Exercise brief:
Whenever a picture appears in the records, exclude it, and transcribe everything else exactly.

Records supplied:
※
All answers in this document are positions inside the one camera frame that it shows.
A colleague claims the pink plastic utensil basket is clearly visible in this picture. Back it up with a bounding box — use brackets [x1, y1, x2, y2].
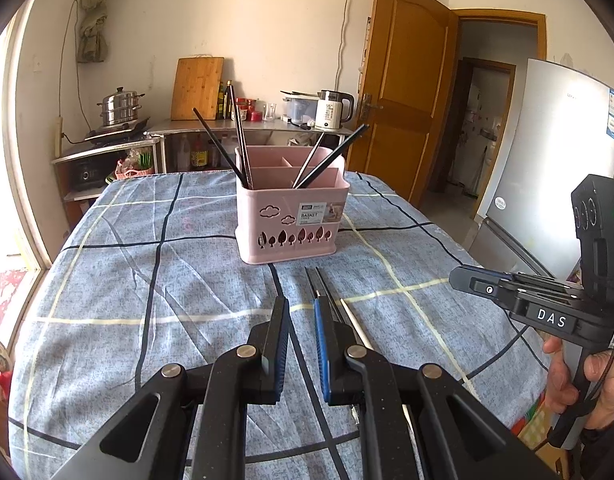
[235, 145, 351, 266]

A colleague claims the black chopstick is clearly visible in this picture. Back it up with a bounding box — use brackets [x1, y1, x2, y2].
[305, 123, 371, 190]
[313, 265, 353, 332]
[226, 84, 249, 187]
[192, 107, 249, 189]
[304, 265, 322, 311]

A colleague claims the red basket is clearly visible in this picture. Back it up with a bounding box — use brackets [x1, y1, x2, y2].
[115, 149, 156, 182]

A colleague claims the person's right hand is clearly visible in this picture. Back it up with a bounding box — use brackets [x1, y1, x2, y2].
[542, 335, 614, 432]

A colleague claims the black kitchen appliance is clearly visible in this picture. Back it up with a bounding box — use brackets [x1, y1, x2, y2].
[69, 159, 108, 194]

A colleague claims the white electric kettle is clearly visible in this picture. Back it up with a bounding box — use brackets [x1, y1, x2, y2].
[314, 89, 356, 134]

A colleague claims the metal door handle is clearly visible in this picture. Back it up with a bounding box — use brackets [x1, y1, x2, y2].
[359, 92, 385, 119]

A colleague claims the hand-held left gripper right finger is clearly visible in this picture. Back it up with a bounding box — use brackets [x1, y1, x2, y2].
[313, 297, 558, 480]

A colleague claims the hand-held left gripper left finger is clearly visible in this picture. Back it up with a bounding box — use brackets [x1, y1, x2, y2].
[51, 297, 292, 480]

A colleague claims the silver metal chopstick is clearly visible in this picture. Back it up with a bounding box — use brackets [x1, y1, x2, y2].
[233, 101, 254, 187]
[291, 132, 327, 190]

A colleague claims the white wall cable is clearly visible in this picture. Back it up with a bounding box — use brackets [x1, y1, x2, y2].
[336, 0, 354, 94]

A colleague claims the brown wooden door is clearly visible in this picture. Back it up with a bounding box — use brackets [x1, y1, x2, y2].
[346, 0, 461, 209]

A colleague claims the blue plaid tablecloth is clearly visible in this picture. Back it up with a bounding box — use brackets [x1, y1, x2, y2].
[7, 170, 550, 480]

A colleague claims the grey refrigerator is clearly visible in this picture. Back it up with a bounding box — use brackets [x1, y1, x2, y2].
[466, 57, 614, 287]

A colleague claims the steel steamer pot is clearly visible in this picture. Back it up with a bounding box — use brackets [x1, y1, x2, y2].
[96, 87, 146, 129]

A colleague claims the yellow label bottle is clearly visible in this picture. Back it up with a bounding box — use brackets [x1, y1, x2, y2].
[189, 134, 209, 169]

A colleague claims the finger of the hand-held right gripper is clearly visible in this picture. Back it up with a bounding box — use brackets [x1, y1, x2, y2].
[478, 268, 584, 296]
[449, 264, 528, 312]

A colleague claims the wooden cutting board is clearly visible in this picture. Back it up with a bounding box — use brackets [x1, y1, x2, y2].
[169, 56, 225, 121]

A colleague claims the water filter pitcher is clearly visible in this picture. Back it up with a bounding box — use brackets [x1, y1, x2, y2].
[281, 94, 318, 124]

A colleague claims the dark glass bottle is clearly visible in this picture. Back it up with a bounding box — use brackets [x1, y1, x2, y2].
[217, 79, 233, 120]

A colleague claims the white side counter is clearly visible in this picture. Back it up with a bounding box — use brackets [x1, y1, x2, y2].
[146, 118, 356, 172]

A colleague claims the black cooktop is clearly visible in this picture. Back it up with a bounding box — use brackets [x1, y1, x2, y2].
[84, 117, 152, 144]

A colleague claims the tied beige curtain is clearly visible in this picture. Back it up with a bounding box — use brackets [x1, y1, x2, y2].
[75, 0, 114, 64]

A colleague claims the low kitchen cabinet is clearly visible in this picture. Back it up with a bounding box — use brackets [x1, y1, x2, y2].
[50, 137, 163, 217]

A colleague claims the beige wooden chopstick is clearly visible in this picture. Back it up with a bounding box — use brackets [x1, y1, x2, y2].
[339, 297, 376, 354]
※
Solution to this exercise:
All answers in this document are positions inside the one camera frame that it shows.
A colleague claims the pink plastic utensil basket is clearly visible in this picture. Back it up with a bounding box — use brackets [x1, y1, x2, y2].
[235, 145, 351, 266]

A colleague claims the black chopstick is clearly visible in this picture. Back it up with a bounding box — use brackets [x1, y1, x2, y2].
[305, 123, 371, 190]
[313, 265, 353, 332]
[226, 84, 249, 187]
[192, 107, 249, 189]
[304, 265, 322, 311]

A colleague claims the red basket is clearly visible in this picture. Back it up with a bounding box — use brackets [x1, y1, x2, y2].
[115, 149, 156, 182]

A colleague claims the person's right hand is clearly visible in this picture. Back it up with a bounding box — use brackets [x1, y1, x2, y2].
[542, 335, 614, 432]

A colleague claims the black kitchen appliance is clearly visible in this picture. Back it up with a bounding box — use brackets [x1, y1, x2, y2].
[69, 159, 108, 194]

A colleague claims the white electric kettle is clearly visible in this picture. Back it up with a bounding box — use brackets [x1, y1, x2, y2].
[314, 89, 356, 134]

A colleague claims the metal door handle is clearly visible in this picture. Back it up with a bounding box — use brackets [x1, y1, x2, y2].
[359, 92, 385, 119]

A colleague claims the hand-held left gripper right finger is clearly visible in this picture. Back it up with a bounding box — use brackets [x1, y1, x2, y2].
[313, 297, 558, 480]

A colleague claims the hand-held left gripper left finger is clearly visible in this picture. Back it up with a bounding box — use brackets [x1, y1, x2, y2].
[51, 297, 292, 480]

A colleague claims the silver metal chopstick is clearly visible in this picture. Back it up with a bounding box — use brackets [x1, y1, x2, y2].
[233, 101, 254, 187]
[291, 132, 327, 190]

A colleague claims the white wall cable is clearly visible in this picture. Back it up with a bounding box — use brackets [x1, y1, x2, y2].
[336, 0, 354, 94]

A colleague claims the brown wooden door is clearly visible in this picture. Back it up with a bounding box — use brackets [x1, y1, x2, y2].
[346, 0, 461, 209]

A colleague claims the blue plaid tablecloth is clearly visible in this picture. Back it up with a bounding box — use brackets [x1, y1, x2, y2].
[7, 170, 550, 480]

A colleague claims the grey refrigerator is clearly visible in this picture. Back it up with a bounding box — use brackets [x1, y1, x2, y2].
[466, 57, 614, 287]

A colleague claims the steel steamer pot is clearly visible in this picture. Back it up with a bounding box — use brackets [x1, y1, x2, y2].
[96, 87, 146, 129]

A colleague claims the yellow label bottle is clearly visible in this picture. Back it up with a bounding box — use brackets [x1, y1, x2, y2].
[189, 134, 209, 169]

A colleague claims the finger of the hand-held right gripper is clearly visible in this picture. Back it up with a bounding box — use brackets [x1, y1, x2, y2].
[478, 268, 584, 296]
[449, 264, 528, 312]

A colleague claims the wooden cutting board is clearly visible in this picture. Back it up with a bounding box — use brackets [x1, y1, x2, y2].
[169, 56, 225, 121]

A colleague claims the water filter pitcher is clearly visible in this picture. Back it up with a bounding box — use brackets [x1, y1, x2, y2].
[281, 94, 318, 124]

A colleague claims the dark glass bottle is clearly visible in this picture. Back it up with a bounding box — use brackets [x1, y1, x2, y2].
[217, 79, 233, 120]

A colleague claims the white side counter is clearly visible in this picture. Back it up with a bounding box — use brackets [x1, y1, x2, y2].
[146, 118, 356, 172]

A colleague claims the black cooktop is clearly visible in this picture. Back it up with a bounding box — use brackets [x1, y1, x2, y2].
[84, 117, 152, 144]

A colleague claims the tied beige curtain is clearly visible in this picture. Back it up with a bounding box — use brackets [x1, y1, x2, y2].
[75, 0, 114, 64]

A colleague claims the low kitchen cabinet is clearly visible in this picture. Back it up with a bounding box — use brackets [x1, y1, x2, y2].
[50, 137, 163, 217]

A colleague claims the beige wooden chopstick is clearly visible in this picture. Back it up with a bounding box — use brackets [x1, y1, x2, y2].
[339, 297, 376, 354]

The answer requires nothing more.